▶ **What is being asked**: Return the records below word for word.

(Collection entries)
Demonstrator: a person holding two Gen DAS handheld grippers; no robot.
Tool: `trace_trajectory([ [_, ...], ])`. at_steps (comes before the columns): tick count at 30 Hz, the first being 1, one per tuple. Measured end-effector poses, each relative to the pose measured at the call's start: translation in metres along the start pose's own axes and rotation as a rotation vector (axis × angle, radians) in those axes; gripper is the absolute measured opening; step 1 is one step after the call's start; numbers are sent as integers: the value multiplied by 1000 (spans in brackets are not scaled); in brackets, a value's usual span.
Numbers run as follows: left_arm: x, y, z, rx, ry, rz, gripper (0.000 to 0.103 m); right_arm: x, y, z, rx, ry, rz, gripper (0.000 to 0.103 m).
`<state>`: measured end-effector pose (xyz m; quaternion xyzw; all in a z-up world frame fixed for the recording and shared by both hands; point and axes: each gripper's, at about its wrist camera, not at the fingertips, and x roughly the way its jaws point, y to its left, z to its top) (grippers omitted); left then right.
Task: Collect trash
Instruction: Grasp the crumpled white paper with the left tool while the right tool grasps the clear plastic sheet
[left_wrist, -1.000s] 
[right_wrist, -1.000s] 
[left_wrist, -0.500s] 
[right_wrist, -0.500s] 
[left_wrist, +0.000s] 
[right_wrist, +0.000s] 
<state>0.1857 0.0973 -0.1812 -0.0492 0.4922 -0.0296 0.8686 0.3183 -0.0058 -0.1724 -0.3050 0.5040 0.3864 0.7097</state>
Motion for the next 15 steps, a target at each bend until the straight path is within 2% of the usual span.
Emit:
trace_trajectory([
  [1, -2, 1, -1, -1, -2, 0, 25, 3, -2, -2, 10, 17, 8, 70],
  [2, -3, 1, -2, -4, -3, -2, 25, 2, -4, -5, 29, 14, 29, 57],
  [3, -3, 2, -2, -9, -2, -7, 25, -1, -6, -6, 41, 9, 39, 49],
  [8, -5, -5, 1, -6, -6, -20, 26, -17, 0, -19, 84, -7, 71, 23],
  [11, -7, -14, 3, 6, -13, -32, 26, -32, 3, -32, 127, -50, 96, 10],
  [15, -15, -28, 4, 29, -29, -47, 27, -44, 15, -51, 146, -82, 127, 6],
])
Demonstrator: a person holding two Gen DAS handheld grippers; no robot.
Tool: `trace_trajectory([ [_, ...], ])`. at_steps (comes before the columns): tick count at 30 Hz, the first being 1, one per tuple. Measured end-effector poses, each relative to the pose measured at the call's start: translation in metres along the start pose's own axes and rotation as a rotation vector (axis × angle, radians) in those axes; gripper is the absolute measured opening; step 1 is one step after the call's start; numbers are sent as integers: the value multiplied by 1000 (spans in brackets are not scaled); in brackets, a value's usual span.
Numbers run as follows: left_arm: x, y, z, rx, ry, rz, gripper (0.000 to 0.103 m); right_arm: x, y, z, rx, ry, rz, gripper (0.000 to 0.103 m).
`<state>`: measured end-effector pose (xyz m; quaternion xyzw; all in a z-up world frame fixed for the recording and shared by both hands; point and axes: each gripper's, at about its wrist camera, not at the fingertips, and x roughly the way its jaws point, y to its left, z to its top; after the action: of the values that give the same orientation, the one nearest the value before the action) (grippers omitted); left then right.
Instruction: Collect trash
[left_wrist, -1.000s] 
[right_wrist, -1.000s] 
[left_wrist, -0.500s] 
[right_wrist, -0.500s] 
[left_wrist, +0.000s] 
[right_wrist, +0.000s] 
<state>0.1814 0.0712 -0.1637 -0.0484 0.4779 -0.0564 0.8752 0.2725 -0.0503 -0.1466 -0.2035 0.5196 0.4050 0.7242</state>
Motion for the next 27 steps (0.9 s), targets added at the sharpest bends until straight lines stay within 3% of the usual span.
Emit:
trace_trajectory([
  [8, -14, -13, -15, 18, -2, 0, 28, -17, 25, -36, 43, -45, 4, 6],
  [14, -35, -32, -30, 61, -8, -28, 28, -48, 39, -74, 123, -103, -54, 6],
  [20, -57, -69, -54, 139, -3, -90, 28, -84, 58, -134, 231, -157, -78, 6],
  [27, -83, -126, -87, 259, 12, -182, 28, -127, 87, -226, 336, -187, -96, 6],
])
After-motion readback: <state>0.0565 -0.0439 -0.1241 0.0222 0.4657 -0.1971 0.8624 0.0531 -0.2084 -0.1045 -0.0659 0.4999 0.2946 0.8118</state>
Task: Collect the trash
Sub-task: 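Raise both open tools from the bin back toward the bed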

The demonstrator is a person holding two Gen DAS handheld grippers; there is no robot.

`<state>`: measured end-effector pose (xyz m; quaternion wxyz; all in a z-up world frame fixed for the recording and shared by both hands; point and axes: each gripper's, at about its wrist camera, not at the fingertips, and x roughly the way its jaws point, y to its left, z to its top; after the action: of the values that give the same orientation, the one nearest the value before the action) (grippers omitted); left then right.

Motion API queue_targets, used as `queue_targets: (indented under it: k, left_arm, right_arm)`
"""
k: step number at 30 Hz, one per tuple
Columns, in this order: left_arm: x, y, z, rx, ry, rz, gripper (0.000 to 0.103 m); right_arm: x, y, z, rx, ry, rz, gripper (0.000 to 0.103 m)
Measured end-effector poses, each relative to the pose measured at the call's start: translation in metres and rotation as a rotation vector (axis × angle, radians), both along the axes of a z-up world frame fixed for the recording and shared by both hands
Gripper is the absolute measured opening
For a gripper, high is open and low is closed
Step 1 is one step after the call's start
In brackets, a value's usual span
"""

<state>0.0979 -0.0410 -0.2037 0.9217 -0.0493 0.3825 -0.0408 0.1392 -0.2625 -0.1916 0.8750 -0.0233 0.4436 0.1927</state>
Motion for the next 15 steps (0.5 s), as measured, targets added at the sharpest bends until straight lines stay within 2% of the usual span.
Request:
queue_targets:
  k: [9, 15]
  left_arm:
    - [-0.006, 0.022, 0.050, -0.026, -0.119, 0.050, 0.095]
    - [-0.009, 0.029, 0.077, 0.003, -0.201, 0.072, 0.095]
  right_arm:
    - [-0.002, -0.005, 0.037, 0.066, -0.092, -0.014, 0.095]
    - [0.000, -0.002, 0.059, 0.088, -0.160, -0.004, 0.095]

▶ **Completed exercise**:
Demonstrator: a person holding two Gen DAS handheld grippers; no robot.
Tool: `trace_trajectory([ [_, ...], ])`. at_steps (comes before the columns): tick count at 30 Hz, the first being 1, one per tuple. Measured end-effector poses, each relative to the pose measured at the call's start: translation in metres along the start pose's own axes and rotation as a rotation vector (axis × angle, radians) in those axes; gripper is the absolute measured opening; step 1 is one step after the call's start; numbers are sent as integers: the value multiplied by 1000 (spans in brackets are not scaled); in brackets, a value's usual span.
Numbers run as follows: left_arm: x, y, z, rx, ry, rz, gripper (0.000 to 0.103 m); right_arm: x, y, z, rx, ry, rz, gripper (0.000 to 0.103 m).
`<state>`: measured end-effector pose (xyz m; quaternion xyzw; all in a z-up world frame fixed for the recording and shared by both hands; point and axes: each gripper's, at about its wrist camera, not at the fingertips, and x roughly the way its jaws point, y to its left, z to its top) (grippers omitted); left then right.
Task: Collect trash
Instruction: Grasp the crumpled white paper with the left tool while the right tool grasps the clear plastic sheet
[left_wrist, -1.000s] 
[right_wrist, -1.000s] 
[left_wrist, -0.500s] 
[right_wrist, -0.500s] 
[left_wrist, +0.000s] 
[right_wrist, +0.000s] 
<state>0.1857 0.0973 -0.1812 -0.0492 0.4922 -0.0296 0.8686 0.3183 -0.0058 -0.1724 -0.3050 0.5040 0.3864 0.7097</state>
Motion for the next 15 steps, a target at each bend until the straight path is within 2% of the usual span.
Emit:
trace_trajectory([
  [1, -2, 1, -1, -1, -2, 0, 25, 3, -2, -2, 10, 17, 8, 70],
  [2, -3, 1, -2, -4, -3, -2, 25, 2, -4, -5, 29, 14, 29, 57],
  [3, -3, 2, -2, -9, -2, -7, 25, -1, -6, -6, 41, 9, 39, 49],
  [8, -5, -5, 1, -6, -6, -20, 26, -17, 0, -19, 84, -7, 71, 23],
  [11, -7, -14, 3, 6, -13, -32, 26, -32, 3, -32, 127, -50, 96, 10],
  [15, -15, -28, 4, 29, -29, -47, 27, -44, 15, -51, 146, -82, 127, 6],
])
Demonstrator: a person holding two Gen DAS handheld grippers; no robot.
Tool: `trace_trajectory([ [_, ...], ])`. at_steps (comes before the columns): tick count at 30 Hz, the first being 1, one per tuple. Measured end-effector poses, each relative to the pose measured at the call's start: translation in metres along the start pose's own axes and rotation as a rotation vector (axis × angle, radians) in those axes; gripper is the absolute measured opening; step 1 is one step after the call's start; numbers are sent as integers: the value multiplied by 1000 (spans in brackets are not scaled); in brackets, a value's usual span.
Numbers run as follows: left_arm: x, y, z, rx, ry, rz, gripper (0.000 to 0.103 m); right_arm: x, y, z, rx, ry, rz, gripper (0.000 to 0.103 m).
`<state>`: measured end-effector pose (xyz m; quaternion xyzw; all in a z-up world frame fixed for the recording and shared by both hands; point and axes: each gripper's, at about its wrist camera, not at the fingertips, and x roughly the way its jaws point, y to its left, z to its top; after the action: of the values that give the same orientation, the one nearest the value before the action) (grippers omitted); left then right.
Instruction: Collect trash
[left_wrist, -1.000s] 
[right_wrist, -1.000s] 
[left_wrist, -0.500s] 
[right_wrist, -0.500s] 
[left_wrist, +0.000s] 
[right_wrist, +0.000s] 
<state>0.1814 0.0712 -0.1637 -0.0484 0.4779 -0.0564 0.8752 0.2725 -0.0503 -0.1466 -0.2035 0.5196 0.4050 0.7242</state>
Motion for the next 27 steps (0.9 s), targets added at the sharpest bends until straight lines stay within 3% of the usual span.
Emit:
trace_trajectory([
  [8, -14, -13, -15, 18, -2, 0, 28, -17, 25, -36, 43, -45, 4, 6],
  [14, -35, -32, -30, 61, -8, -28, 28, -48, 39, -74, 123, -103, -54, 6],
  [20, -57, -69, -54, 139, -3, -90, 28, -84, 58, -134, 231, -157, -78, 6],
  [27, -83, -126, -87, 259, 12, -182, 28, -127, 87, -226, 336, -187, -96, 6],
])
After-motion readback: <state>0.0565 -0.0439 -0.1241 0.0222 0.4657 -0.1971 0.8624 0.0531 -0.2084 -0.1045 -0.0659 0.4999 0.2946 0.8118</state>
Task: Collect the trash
Sub-task: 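Raise both open tools from the bin back toward the bed
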
The demonstrator is a person holding two Gen DAS handheld grippers; there is no robot.

`<state>`: measured end-effector pose (xyz m; quaternion wxyz; all in a z-up world frame fixed for the recording and shared by both hands; point and axes: each gripper's, at about its wrist camera, not at the fingertips, and x roughly the way its jaws point, y to its left, z to its top; after the action: of the values that give the same orientation, the one nearest the value before the action) (grippers omitted); left then right.

Motion API queue_targets, used as `queue_targets: (indented under it: k, left_arm, right_arm)`
"""
k: step number at 30 Hz, one per tuple
Columns, in this order: left_arm: x, y, z, rx, ry, rz, gripper (0.000 to 0.103 m); right_arm: x, y, z, rx, ry, rz, gripper (0.000 to 0.103 m)
Measured end-effector poses, each relative to the pose measured at the call's start: translation in metres and rotation as a rotation vector (axis × angle, radians), both along the axes of a z-up world frame fixed for the recording and shared by both hands
Gripper is the absolute measured opening
For a gripper, high is open and low is closed
Step 1 is one step after the call's start
In brackets, a value's usual span
"""

<state>0.0979 -0.0410 -0.2037 0.9217 -0.0493 0.3825 -0.0408 0.1392 -0.2625 -0.1916 0.8750 -0.0233 0.4436 0.1927</state>
Motion for the next 15 steps (0.5 s), as measured, targets added at the sharpest bends until straight lines stay within 2% of the usual span.
Request:
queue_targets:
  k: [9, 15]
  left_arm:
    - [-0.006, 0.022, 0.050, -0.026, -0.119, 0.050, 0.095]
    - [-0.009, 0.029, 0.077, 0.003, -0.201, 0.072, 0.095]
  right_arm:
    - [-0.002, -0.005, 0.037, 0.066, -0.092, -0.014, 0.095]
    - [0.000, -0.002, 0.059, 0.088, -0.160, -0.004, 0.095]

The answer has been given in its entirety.